Retrouvez le témoignage de Paul, 22 ans, en mission auprès de la communauté maronite pour distribuer des paniers repas à la population libanaise. 


Ça y est, je viens de terminer ma première semaine de Quarantaine ! Rassurez-vous, cher lecteur, je ne suis pas resté dans ma chambre à attendre la guérison du virus. Bien au contraire ma semaine a été extrêmement riche !

A peine sorti de l’avion, le premier jour, me voilà au milieu de Beyrouth à servir des repas à des familles touchées par l’accumulation des malheurs : crise économique, crise politique et explosion du 4 août 2020.  Oui, Karantina (« Quarantaine ») est le nom du quartier de Beyrouth dans lequel nous intervenons ! Il fait partie de ces lieux, à 200m du port et donc durement touchés par l’onde de choc. Les immeubles en portent encore les stigmates : murs effondrés, toitures arrachées, vitres soufflées.
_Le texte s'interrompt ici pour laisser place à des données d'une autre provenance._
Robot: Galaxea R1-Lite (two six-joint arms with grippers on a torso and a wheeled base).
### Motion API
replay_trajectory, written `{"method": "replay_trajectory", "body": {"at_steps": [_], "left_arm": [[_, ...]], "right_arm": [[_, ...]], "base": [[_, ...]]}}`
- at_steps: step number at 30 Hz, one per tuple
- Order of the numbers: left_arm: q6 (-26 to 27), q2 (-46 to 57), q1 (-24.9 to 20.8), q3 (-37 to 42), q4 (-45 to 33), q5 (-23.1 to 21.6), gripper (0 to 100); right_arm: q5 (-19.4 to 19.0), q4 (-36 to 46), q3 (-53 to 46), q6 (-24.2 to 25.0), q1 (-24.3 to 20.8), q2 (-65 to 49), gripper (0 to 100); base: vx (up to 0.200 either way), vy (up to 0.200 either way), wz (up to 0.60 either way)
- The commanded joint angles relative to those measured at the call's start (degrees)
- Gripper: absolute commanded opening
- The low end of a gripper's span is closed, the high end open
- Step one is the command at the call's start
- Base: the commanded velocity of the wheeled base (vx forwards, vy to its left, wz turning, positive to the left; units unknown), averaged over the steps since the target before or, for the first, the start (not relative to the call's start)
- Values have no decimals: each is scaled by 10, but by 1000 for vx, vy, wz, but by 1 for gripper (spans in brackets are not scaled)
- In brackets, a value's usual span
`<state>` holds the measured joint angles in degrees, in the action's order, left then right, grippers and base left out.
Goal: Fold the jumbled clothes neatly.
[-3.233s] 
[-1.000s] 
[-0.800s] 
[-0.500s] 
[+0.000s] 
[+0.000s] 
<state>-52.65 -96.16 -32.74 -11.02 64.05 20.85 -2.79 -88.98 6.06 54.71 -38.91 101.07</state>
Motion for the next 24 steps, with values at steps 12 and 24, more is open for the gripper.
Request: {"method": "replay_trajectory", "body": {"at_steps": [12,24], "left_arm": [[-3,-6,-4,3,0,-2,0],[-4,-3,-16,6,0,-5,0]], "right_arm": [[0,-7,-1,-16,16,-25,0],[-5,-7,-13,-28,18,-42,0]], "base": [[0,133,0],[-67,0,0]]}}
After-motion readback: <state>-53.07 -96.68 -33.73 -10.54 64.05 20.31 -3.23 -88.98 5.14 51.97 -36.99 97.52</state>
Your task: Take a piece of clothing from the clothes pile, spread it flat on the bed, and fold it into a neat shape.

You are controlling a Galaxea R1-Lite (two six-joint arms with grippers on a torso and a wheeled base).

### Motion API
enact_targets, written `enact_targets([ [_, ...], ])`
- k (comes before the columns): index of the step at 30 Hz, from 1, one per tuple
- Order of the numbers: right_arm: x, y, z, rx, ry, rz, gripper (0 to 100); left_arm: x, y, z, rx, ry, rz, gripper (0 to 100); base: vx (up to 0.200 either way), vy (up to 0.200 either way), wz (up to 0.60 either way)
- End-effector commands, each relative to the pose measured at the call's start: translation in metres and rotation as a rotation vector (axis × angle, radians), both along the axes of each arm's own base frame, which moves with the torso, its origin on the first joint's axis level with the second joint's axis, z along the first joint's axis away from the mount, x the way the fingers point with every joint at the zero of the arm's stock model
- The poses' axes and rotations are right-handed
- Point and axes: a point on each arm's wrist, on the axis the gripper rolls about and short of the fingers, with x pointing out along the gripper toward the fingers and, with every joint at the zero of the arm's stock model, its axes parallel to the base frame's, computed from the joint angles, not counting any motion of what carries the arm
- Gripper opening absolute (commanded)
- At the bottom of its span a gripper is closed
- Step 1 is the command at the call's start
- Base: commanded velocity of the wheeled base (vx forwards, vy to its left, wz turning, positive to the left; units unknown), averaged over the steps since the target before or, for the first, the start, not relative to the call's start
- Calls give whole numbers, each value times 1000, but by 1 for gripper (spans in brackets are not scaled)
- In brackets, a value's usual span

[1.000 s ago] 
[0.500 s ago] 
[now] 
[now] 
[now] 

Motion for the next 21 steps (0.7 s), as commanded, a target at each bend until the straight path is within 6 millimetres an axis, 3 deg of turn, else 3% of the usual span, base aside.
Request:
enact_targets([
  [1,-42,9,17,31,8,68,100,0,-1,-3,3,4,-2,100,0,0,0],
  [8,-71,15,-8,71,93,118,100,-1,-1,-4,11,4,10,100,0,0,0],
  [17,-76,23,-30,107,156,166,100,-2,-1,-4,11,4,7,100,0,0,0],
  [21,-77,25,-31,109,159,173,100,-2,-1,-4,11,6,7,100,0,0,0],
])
Tout cela est saisissant, on y ressent encore la violence de l’événement, notamment quand depuis la rue on a accès à tout l’intérieur d’un appartement dont les murs ont été pulvérisés. Dehors, il fait 30 degrés sous un soleil radieux, mais l’hiver va arriver…
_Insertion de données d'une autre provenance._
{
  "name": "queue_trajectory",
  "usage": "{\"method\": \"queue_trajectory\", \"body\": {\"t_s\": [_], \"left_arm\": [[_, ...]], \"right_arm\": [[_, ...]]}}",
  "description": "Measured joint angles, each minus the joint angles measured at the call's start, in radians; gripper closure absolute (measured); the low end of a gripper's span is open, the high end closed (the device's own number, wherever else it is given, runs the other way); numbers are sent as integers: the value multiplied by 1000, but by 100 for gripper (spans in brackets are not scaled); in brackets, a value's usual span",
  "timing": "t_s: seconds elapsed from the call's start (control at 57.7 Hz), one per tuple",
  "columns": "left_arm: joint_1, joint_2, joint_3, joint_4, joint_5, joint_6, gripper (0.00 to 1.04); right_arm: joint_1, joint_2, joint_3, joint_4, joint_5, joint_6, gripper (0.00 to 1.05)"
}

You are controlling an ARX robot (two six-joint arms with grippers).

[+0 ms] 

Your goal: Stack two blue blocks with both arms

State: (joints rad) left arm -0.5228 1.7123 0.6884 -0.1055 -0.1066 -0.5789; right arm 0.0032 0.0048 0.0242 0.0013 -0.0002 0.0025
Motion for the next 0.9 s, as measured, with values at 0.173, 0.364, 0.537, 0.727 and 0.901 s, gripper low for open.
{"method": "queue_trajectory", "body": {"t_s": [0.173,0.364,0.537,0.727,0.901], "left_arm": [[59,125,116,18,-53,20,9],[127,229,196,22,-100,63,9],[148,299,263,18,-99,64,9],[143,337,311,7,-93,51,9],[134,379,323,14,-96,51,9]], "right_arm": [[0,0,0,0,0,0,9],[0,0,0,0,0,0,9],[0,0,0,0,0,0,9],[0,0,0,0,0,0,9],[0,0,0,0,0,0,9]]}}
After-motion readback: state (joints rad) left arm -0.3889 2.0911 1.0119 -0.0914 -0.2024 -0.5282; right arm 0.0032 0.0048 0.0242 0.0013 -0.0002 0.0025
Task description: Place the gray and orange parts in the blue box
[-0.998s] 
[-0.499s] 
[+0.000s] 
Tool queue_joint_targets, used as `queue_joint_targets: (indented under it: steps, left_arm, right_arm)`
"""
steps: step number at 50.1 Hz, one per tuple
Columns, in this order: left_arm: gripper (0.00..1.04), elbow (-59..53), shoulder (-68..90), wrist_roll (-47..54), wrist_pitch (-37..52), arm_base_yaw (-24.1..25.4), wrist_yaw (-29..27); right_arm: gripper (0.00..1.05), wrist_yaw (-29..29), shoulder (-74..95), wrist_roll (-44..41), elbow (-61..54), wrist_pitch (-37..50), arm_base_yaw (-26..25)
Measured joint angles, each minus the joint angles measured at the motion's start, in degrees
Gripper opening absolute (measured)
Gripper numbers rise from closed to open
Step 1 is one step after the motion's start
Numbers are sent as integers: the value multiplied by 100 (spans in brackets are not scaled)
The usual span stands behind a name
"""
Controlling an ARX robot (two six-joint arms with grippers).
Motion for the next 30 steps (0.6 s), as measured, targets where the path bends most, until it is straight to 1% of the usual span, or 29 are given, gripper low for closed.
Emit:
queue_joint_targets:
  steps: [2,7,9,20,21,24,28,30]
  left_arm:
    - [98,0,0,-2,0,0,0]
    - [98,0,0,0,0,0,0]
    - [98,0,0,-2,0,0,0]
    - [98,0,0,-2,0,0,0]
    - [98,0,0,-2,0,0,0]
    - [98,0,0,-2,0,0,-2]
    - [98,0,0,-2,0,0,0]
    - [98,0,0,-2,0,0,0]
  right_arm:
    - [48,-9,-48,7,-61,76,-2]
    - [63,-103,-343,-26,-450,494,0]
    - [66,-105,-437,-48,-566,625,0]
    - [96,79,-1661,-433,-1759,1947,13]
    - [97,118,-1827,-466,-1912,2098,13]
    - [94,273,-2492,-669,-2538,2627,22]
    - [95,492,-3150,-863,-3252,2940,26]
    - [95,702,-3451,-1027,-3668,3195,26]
La vie a repris son cours, même si pour l’instant, les cris des enfants sont moins sonores que les travaux. Les ouvriers remplacent les habitants et les engins de chantier leurs voitures. Certaines familles sont tout de même restées et c’est pour celles-ci que le projet de restauration au moyen d’une cuisine a été monté par le Père Hani qui m’accueille.  En effet, en plus d’avoir été victimes de dommages matériels – si ce n’est humains – les familles subissent la crise économique de plein fouet : la monnaie est dévaluée (1$ vaut presque 9000 Livres libanaises sur le marché noir au moment de l’écriture de ces lignes), les prix ont augmenté, mais pas les salaires. La viande est hors de prix, se nourrir devient parfois difficile sans aide. La cuisine montée par le Père Hani est d’une grande simplicité. Installée dans un ancien garage à l’abandon, elle possède tout juste l’essentiel pour préparer des repas : deux réchauds à gaz, des marmites, des étagères pour stocker les matières premières (riz, graines, …), deux frigos de commerce. Mais elle ne cesse de s’améliorer au fil des jours ! Il faut s’imaginer, m’explique le père Hani, qu’au départ il cuisinait directement dans la rue !  Cette cuisine est aussi un lieu de passage, une vraie fourmilière.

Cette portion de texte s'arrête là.